__What is required__:
Only text lines belong in the answer: the lines from the first one in the records through the line with "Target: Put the", copied exactly.

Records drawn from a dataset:
- Opening Delimiter -

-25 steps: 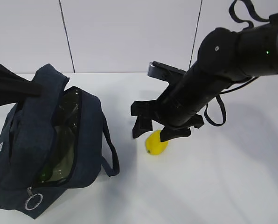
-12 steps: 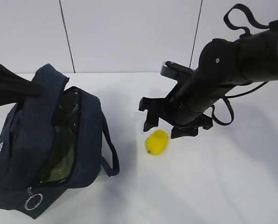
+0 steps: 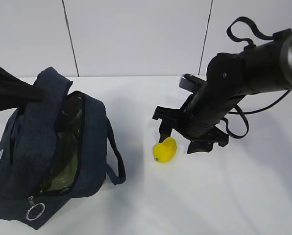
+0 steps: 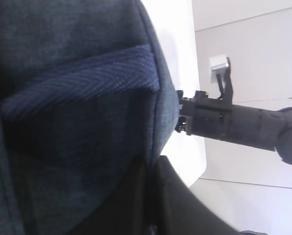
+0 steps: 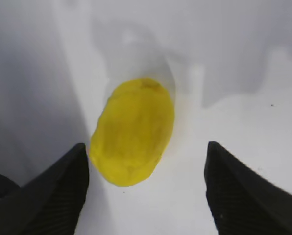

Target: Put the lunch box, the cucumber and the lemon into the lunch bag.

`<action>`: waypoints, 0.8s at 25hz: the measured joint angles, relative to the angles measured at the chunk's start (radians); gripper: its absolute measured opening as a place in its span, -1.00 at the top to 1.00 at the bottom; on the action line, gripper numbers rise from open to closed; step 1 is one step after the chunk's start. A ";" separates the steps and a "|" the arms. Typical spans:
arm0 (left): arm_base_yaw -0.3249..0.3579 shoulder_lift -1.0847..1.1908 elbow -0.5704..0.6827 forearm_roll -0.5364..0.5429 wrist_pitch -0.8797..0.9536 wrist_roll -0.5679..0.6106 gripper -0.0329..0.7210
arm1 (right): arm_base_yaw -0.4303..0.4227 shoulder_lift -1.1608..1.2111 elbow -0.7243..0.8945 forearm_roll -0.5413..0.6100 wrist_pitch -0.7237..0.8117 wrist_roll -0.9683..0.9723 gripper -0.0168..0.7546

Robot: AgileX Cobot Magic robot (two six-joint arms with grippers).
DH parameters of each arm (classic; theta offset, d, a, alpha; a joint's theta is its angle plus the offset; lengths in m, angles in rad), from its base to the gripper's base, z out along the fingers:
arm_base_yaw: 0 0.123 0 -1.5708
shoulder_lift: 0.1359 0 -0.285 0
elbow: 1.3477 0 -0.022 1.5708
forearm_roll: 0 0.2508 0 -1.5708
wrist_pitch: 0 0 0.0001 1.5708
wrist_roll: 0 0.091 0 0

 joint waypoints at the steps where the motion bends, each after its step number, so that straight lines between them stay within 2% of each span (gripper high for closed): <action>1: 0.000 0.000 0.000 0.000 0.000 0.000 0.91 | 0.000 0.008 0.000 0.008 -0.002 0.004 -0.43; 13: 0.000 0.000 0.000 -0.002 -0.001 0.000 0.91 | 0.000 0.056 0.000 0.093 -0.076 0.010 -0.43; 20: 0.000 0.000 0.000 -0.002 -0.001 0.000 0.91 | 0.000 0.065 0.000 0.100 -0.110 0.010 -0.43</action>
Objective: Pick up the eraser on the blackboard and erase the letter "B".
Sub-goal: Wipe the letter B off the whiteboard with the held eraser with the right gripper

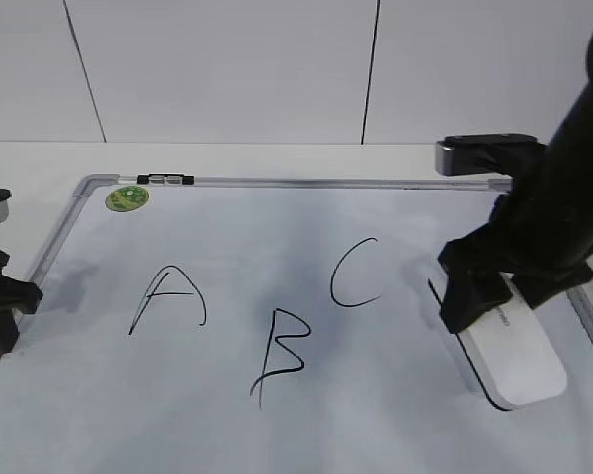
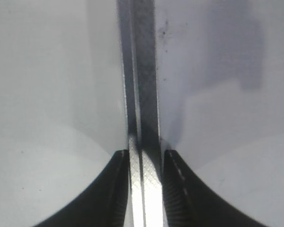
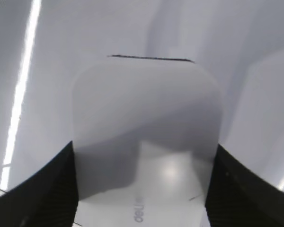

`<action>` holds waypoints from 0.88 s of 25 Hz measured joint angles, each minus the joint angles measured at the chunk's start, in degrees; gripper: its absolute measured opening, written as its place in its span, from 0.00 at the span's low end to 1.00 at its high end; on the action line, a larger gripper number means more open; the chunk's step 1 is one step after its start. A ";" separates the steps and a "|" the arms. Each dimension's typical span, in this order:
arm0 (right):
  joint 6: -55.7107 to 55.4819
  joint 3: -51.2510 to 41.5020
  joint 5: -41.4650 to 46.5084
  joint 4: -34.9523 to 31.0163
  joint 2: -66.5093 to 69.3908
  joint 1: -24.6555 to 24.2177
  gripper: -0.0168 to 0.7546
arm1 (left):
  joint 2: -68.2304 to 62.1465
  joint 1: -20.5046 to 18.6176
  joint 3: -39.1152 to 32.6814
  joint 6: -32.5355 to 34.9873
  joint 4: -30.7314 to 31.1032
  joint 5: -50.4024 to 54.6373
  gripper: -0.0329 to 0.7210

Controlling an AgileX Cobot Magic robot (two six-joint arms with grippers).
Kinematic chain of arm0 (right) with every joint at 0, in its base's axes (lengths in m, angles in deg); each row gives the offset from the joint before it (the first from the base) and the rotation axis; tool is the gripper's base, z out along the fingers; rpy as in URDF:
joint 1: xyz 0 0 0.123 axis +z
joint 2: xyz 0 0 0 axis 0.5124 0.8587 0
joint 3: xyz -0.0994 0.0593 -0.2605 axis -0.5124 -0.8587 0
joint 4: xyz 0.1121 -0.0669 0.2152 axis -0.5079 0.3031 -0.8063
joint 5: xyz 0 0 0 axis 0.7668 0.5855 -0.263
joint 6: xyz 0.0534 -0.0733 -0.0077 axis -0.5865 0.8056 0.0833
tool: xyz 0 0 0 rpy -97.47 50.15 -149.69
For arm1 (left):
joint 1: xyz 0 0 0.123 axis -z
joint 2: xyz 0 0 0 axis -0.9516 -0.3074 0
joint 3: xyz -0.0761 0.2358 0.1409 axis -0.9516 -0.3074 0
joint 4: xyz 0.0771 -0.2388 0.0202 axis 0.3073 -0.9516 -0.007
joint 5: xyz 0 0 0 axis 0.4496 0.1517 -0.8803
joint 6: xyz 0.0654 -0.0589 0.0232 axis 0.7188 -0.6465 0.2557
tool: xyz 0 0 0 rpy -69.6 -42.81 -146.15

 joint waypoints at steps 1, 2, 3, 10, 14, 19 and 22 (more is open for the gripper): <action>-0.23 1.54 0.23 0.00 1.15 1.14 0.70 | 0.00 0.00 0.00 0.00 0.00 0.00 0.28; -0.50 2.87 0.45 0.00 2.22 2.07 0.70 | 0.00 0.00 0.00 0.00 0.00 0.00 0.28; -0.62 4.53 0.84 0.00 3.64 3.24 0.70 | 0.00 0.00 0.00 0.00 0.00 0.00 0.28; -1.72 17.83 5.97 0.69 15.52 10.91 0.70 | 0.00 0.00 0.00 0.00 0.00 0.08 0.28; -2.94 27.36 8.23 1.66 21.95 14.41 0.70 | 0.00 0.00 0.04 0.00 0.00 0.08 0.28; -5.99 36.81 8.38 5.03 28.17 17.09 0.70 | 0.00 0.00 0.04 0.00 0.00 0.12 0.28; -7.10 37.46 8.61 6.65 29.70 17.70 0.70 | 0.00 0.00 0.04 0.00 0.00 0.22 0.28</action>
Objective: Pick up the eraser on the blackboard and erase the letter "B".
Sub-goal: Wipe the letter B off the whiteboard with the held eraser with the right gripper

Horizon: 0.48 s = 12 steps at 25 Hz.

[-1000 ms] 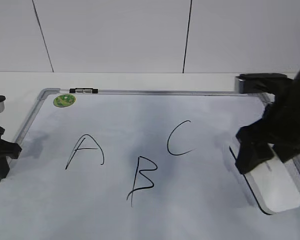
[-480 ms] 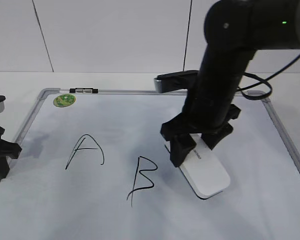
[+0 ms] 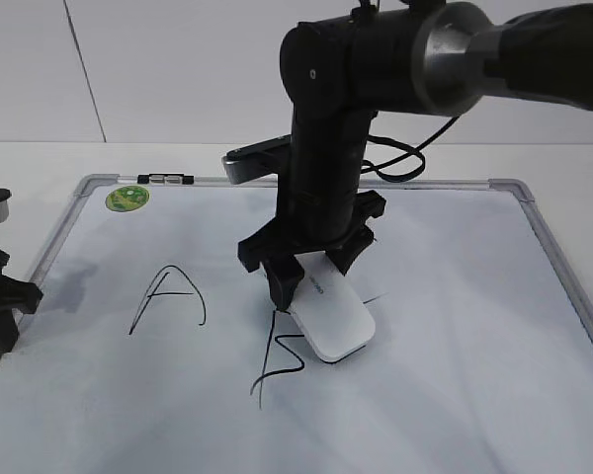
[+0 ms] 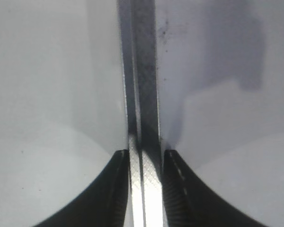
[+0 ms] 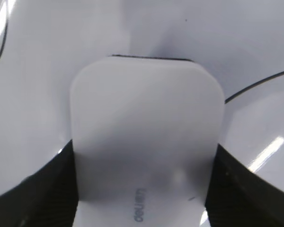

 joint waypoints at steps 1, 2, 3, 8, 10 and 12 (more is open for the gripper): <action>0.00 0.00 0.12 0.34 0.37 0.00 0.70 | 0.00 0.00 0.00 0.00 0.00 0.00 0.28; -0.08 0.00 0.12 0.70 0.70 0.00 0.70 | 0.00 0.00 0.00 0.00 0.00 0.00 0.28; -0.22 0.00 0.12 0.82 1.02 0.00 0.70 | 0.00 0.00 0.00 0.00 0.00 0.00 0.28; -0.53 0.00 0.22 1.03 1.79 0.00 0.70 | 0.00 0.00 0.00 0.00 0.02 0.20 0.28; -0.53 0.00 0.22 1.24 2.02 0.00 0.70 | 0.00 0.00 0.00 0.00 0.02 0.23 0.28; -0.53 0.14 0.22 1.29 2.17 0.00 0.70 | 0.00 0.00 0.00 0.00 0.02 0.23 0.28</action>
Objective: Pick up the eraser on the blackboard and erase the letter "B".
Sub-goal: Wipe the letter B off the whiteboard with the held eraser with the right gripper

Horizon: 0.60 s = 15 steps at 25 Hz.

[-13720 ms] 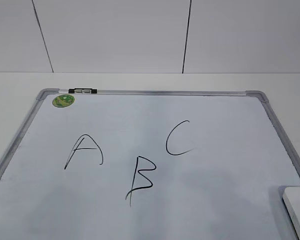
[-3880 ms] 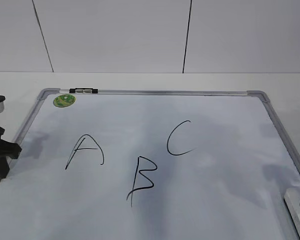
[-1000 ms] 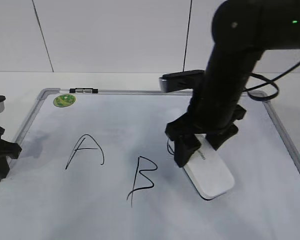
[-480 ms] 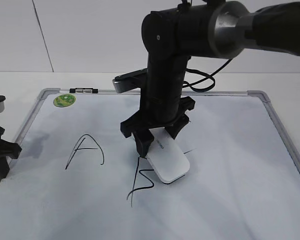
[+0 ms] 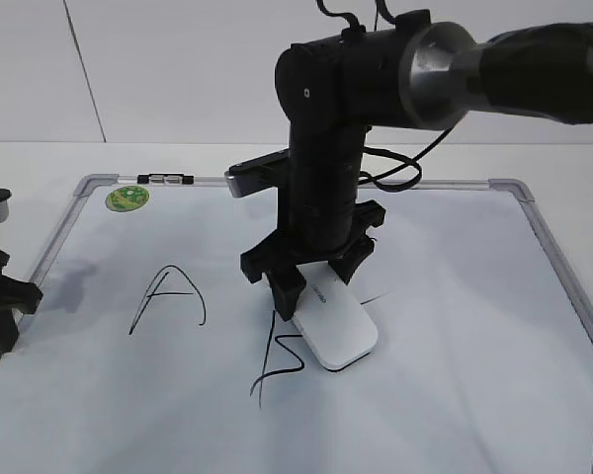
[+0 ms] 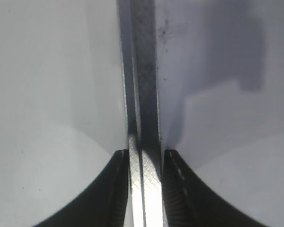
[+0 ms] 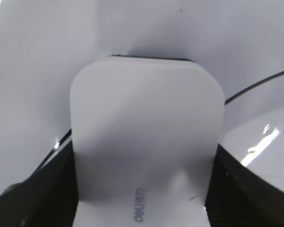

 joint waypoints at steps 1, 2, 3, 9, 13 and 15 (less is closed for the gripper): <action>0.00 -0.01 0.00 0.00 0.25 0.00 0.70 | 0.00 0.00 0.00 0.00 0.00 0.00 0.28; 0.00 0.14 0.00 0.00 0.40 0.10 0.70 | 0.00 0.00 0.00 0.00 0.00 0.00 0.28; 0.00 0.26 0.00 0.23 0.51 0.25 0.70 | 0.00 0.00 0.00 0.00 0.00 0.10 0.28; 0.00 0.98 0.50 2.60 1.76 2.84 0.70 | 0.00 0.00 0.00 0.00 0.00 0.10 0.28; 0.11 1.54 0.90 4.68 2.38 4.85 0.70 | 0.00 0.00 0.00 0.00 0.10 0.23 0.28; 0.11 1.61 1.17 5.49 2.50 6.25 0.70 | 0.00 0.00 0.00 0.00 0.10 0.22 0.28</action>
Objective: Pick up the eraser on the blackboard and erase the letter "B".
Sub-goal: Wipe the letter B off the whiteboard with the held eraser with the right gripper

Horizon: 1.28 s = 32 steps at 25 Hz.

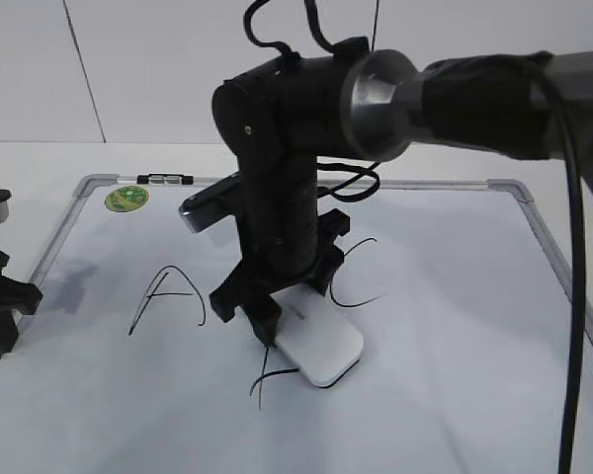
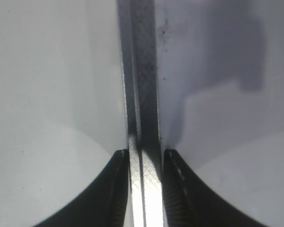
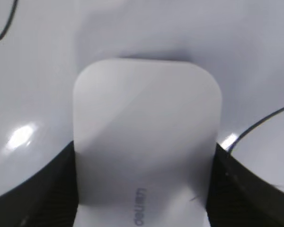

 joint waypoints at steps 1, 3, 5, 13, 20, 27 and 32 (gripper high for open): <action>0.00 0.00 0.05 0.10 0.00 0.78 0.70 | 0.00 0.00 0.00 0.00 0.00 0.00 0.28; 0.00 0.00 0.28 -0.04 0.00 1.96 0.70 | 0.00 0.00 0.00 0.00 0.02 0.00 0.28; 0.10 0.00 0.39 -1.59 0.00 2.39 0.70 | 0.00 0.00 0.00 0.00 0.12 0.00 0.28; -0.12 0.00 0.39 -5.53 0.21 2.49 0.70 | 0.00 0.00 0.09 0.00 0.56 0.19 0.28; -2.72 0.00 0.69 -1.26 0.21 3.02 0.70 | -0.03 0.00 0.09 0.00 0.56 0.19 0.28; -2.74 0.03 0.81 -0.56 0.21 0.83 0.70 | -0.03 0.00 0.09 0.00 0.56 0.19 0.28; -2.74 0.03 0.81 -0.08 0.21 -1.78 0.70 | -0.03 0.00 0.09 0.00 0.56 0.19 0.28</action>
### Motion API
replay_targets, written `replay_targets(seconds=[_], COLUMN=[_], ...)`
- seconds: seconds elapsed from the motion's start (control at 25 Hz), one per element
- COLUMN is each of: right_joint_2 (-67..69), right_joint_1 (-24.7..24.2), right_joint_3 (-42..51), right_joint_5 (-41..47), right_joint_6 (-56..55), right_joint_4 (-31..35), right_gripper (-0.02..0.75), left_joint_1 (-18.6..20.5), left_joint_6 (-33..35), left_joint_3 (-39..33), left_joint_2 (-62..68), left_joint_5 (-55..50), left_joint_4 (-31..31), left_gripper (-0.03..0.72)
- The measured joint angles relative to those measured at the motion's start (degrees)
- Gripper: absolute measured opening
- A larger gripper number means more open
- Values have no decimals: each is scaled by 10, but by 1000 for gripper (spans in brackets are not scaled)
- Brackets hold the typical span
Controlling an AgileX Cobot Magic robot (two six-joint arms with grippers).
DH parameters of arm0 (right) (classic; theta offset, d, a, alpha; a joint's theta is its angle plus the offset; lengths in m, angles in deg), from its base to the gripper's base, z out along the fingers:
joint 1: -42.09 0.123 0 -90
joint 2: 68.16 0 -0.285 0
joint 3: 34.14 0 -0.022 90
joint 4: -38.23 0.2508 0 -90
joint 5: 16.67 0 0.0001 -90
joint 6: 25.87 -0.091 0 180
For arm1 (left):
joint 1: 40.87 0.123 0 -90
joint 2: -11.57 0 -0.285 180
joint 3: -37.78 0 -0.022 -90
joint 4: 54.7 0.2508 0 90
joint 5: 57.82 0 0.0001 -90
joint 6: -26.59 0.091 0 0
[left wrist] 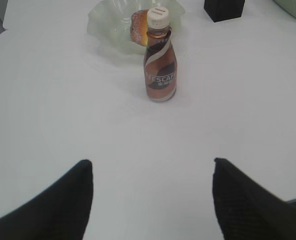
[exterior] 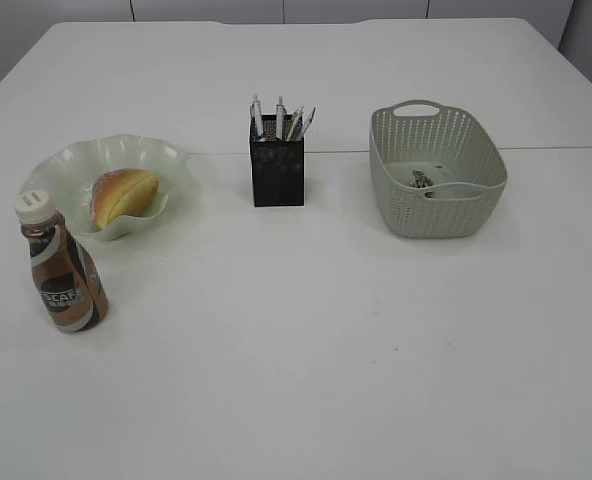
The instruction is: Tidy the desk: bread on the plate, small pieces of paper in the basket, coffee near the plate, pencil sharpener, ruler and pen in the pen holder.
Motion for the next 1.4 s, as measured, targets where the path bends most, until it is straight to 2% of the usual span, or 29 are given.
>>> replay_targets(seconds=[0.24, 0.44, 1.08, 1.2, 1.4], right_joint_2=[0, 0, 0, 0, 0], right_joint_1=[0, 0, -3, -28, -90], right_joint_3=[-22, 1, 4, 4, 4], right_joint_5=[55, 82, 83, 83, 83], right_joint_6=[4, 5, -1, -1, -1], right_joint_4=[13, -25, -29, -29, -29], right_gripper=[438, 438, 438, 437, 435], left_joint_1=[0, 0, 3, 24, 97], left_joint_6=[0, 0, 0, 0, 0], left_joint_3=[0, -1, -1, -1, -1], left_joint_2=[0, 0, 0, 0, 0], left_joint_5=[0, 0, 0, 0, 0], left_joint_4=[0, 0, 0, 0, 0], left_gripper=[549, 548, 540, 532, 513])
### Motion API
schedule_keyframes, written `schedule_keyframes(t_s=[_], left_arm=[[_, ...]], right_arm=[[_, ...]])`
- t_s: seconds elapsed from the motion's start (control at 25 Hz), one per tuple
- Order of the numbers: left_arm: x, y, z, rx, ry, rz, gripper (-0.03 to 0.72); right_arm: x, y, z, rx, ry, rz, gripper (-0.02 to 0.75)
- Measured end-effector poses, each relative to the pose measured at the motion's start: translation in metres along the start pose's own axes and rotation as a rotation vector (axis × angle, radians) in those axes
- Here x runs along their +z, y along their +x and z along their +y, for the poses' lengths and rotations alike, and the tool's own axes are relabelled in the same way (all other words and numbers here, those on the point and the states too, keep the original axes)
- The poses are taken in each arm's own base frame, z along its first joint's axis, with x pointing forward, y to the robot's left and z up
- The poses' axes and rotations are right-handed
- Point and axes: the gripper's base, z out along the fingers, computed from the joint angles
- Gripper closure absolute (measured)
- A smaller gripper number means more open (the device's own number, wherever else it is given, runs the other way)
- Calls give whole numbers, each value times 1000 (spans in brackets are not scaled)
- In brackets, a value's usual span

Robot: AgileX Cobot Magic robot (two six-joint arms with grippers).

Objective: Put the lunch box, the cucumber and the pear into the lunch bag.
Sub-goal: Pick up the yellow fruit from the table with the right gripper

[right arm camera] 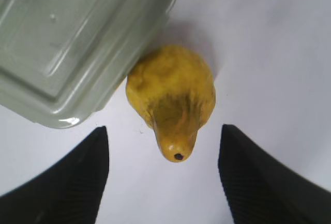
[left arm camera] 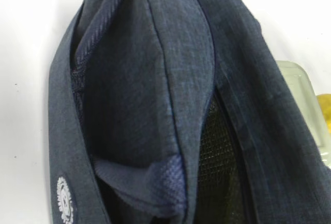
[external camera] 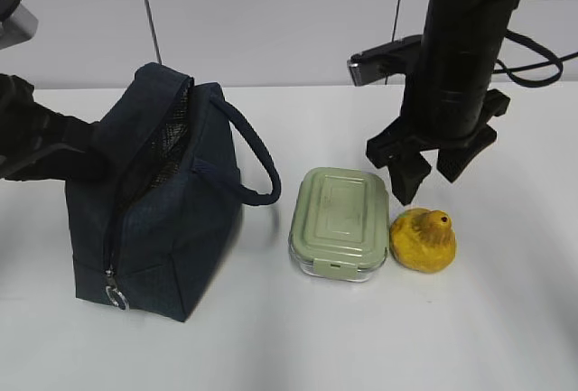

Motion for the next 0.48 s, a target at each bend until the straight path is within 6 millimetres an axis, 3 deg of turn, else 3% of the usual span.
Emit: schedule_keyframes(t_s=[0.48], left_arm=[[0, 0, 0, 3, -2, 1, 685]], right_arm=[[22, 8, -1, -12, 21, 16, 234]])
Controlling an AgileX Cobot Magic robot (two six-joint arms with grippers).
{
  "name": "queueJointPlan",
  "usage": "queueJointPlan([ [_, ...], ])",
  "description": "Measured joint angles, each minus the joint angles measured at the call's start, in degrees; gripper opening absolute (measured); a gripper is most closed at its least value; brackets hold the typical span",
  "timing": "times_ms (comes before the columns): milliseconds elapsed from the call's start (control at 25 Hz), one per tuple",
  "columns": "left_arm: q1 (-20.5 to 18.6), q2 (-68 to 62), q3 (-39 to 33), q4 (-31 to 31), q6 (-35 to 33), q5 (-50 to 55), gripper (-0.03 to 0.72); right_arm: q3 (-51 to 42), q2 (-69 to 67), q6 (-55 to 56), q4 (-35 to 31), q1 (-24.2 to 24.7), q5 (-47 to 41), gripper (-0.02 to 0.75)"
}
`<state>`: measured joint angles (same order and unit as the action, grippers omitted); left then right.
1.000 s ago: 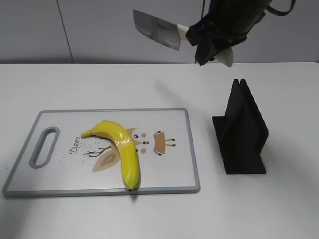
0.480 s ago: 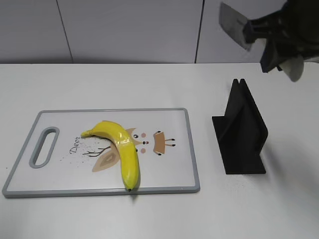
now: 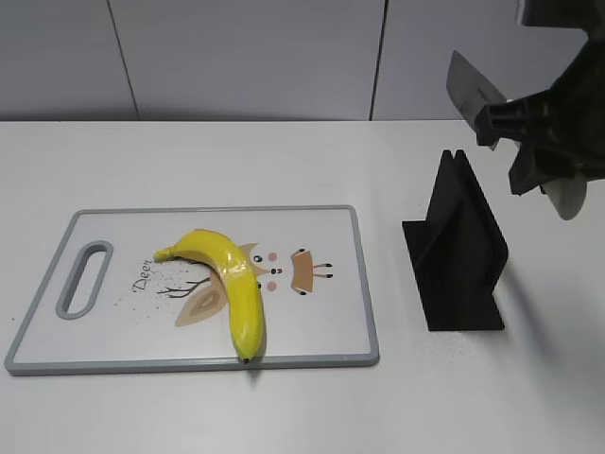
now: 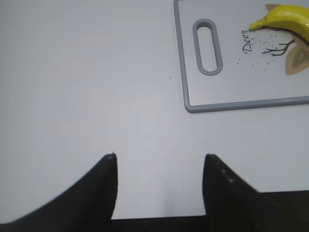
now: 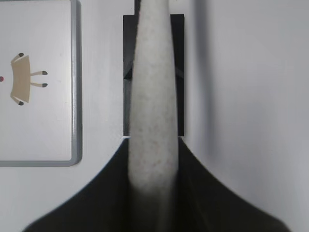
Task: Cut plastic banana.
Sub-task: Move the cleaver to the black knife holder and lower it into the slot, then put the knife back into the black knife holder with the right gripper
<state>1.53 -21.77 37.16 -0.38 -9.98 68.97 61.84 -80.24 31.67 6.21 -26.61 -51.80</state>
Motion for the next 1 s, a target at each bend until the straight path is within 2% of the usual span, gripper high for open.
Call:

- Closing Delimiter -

__Result for this exercise__:
-25 steps: 
-12 steps: 
+0 steps: 
+0 steps: 
+0 steps: 

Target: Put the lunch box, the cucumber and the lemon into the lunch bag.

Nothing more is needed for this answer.